*What is expected:*
Give back exactly the lines of the data below, starting with the line that has "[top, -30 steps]" and going on through the line that has "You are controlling".

*Source data:*
______________________________
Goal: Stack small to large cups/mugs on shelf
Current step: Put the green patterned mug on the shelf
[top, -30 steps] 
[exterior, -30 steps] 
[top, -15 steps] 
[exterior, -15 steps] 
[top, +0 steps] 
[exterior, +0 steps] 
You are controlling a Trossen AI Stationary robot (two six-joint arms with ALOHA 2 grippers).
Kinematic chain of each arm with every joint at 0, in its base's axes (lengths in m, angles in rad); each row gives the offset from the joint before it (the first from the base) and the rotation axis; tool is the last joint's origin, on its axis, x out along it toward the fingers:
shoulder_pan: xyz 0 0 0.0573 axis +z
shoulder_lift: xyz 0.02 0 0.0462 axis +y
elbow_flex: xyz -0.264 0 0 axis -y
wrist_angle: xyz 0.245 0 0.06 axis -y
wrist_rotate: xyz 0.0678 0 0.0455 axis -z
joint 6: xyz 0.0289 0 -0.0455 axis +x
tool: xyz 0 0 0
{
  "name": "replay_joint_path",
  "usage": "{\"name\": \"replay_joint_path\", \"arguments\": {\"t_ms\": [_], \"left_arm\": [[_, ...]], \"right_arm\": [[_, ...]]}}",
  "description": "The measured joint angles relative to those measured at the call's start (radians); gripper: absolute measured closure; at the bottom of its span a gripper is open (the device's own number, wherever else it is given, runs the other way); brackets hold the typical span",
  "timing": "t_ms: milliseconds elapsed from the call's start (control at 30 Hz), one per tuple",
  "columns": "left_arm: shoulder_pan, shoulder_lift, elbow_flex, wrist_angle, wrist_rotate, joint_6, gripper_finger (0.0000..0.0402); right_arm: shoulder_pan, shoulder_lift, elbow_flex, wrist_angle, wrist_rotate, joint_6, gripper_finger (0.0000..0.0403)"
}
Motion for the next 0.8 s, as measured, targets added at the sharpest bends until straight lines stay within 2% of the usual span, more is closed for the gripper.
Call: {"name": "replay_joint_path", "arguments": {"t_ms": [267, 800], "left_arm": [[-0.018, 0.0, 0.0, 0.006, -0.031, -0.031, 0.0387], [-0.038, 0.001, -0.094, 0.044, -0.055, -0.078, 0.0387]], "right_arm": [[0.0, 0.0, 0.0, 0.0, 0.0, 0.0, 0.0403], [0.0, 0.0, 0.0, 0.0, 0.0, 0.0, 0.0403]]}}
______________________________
*Solution to the problem:*
[top, -30 steps] 
[exterior, -30 steps] 
[top, -15 steps] 
[exterior, -15 steps] 
[top, +0 steps] 
[exterior, +0 steps] 
You are controlling a Trossen AI Stationary robot (two six-joint arms with ALOHA 2 grippers).

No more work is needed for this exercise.